MacLean marks 30th for scissor bolter

MacLean Engineering, which first introduced its “paradigm changer” Omnia Scissor Bolter to the industry three decades ago, is marking the anniversary by adding commemorative nameplates to all 900 Series bolters sold over the course of 2021.

The Canadian equipment producer called the MacLean bolter a “ground support engineer’s ultimate tool” with the flexibility to effectively product the highest quality. Its spotlight is on the fact that the single worker, which is has been designed to accommodate, is always working under protected ground and there is enough storage for an entire shift’s worth of consumables on-board.

“These are the defining features of the MacLean bolting philosophy that the company’s 900 Series bolter design embodies, and 2021 marks the model’s 30th anniversary year of making underground mining safer and the bolting application more productive,” explained the company in mid-May.

MacLean has already shipped the first of its 30th anniversary 900 Series bolters to an underground gold mine in northwestern British Columbia. The 975 Omnia scissor bolter was manufactured at the OEM’s main facility in Collingwood, Ontario.

That is a long time from its first commercialized 900 Series unit sold to then-INCO’s Sudbury Basin mine in the early 1990s. It also is now nearing its manufacturing milestone of 500 units.

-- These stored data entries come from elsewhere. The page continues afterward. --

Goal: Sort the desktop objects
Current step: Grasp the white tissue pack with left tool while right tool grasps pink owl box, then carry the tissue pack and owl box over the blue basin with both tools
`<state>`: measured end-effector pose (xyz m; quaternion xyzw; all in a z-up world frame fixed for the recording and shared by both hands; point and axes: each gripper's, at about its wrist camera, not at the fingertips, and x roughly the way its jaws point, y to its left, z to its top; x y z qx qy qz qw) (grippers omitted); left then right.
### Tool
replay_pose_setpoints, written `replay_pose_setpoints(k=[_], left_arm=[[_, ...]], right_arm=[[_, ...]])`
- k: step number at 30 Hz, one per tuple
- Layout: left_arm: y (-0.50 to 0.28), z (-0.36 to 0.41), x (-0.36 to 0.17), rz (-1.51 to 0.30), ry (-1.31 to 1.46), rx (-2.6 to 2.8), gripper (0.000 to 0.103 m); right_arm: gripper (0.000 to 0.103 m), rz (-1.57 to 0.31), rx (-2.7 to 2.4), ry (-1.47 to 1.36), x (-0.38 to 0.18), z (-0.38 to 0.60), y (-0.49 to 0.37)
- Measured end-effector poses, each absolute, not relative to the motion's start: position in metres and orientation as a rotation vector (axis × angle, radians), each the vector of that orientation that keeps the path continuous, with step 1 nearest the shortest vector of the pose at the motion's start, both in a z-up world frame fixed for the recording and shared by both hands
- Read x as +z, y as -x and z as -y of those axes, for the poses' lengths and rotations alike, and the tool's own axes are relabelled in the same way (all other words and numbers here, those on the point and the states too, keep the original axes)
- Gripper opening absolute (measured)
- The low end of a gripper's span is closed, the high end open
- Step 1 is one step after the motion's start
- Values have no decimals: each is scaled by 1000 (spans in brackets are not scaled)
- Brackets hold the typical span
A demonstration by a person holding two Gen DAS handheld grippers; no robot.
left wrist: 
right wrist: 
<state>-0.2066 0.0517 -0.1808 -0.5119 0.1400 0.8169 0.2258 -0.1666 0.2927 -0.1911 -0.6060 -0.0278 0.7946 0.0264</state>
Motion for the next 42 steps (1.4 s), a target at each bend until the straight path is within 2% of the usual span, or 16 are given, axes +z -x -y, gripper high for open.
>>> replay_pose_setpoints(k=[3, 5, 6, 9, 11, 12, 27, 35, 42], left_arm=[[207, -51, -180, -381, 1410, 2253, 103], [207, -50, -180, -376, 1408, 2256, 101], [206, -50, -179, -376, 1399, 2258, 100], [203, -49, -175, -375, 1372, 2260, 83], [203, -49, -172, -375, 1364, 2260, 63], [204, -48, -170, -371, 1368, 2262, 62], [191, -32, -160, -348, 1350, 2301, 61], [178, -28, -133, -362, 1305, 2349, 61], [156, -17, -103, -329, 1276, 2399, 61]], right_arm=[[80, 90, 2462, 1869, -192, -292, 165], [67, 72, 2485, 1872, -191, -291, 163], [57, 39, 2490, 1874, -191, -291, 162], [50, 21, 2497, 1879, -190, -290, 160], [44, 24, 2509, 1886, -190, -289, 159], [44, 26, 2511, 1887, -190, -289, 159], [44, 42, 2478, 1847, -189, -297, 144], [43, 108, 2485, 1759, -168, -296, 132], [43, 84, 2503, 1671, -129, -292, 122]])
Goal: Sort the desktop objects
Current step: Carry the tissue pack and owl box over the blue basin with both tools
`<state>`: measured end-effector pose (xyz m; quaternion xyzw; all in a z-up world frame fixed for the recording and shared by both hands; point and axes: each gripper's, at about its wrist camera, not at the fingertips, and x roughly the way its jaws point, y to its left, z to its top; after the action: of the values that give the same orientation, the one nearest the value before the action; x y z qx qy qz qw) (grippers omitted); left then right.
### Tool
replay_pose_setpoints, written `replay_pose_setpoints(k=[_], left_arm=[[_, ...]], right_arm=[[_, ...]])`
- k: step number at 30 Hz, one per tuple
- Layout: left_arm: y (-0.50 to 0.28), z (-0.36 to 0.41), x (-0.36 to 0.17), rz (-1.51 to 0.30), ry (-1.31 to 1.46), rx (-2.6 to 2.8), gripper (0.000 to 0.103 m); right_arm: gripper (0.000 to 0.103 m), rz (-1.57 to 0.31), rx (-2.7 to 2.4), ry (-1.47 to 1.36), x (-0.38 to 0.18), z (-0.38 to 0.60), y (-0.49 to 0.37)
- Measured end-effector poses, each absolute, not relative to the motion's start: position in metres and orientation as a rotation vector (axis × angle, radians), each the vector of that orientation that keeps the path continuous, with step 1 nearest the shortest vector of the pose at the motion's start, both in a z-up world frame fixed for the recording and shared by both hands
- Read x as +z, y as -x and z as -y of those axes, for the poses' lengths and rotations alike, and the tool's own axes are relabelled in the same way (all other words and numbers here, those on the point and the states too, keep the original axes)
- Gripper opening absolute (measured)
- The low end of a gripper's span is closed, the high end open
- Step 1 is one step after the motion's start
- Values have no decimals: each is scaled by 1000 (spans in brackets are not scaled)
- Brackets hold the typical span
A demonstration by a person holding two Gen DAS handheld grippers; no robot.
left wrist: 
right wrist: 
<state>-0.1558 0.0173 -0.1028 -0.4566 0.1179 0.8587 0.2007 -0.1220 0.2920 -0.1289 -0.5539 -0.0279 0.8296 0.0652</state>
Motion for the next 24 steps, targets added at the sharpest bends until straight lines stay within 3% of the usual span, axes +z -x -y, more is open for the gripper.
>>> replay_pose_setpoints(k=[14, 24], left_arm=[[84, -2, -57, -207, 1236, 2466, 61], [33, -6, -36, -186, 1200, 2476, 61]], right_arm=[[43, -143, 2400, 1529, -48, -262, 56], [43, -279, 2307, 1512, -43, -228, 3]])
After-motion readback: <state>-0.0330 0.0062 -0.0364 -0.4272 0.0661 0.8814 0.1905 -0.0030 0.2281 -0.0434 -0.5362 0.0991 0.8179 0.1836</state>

“Reaching this production milestone for the MacLean bolting system is significant in and of itself and, it also sets up the next chapter in MacLean ground support solutions – fully automated, robotics-integrated bolting,” notes Steve Denomme, global product line manager for Bolting.

MacLean President Kevin MacLean added: “We are now hard at work in the product development and testing phase for the next generation of Maclean bolter that will follow in the footsteps of the original Maclean paradigm-changer, but also forge its own path by introducing robotics to our bolting philosophy and engineered design. Stay tuned because exciting things are on the horizon.”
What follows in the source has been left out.